**** PROVIDED MATERIAL

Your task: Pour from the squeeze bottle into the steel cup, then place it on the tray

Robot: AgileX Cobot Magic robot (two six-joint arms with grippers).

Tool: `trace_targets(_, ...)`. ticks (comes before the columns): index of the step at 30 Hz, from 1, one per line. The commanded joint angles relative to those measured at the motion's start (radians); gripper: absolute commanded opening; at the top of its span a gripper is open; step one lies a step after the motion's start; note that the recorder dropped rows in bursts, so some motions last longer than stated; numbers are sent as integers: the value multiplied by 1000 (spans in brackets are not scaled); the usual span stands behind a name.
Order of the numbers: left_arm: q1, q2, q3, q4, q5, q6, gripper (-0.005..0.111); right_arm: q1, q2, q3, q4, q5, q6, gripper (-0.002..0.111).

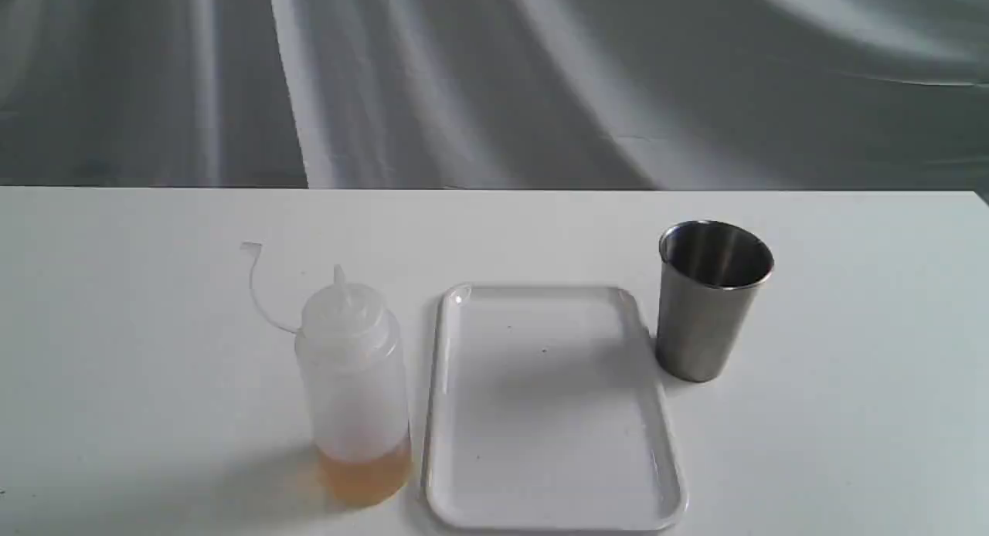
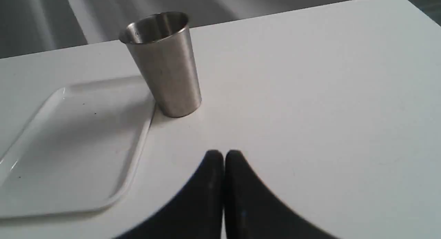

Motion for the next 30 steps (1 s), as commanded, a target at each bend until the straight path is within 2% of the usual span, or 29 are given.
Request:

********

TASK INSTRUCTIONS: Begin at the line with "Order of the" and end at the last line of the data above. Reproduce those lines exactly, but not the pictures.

FINISHED TASK:
Order of the numbers: left_arm: q1, q2, q3, q4, q5, q6, gripper (-0.005..0.111); right_arm: q1, q2, q3, q4, q5, q6, gripper (-0.002..0.111).


Motion for the next 30 steps (1 s), as commanded, a target at each bend until the straight path is within 2% of the usual span, or 29 are given.
Request:

The exercise contains nothing more.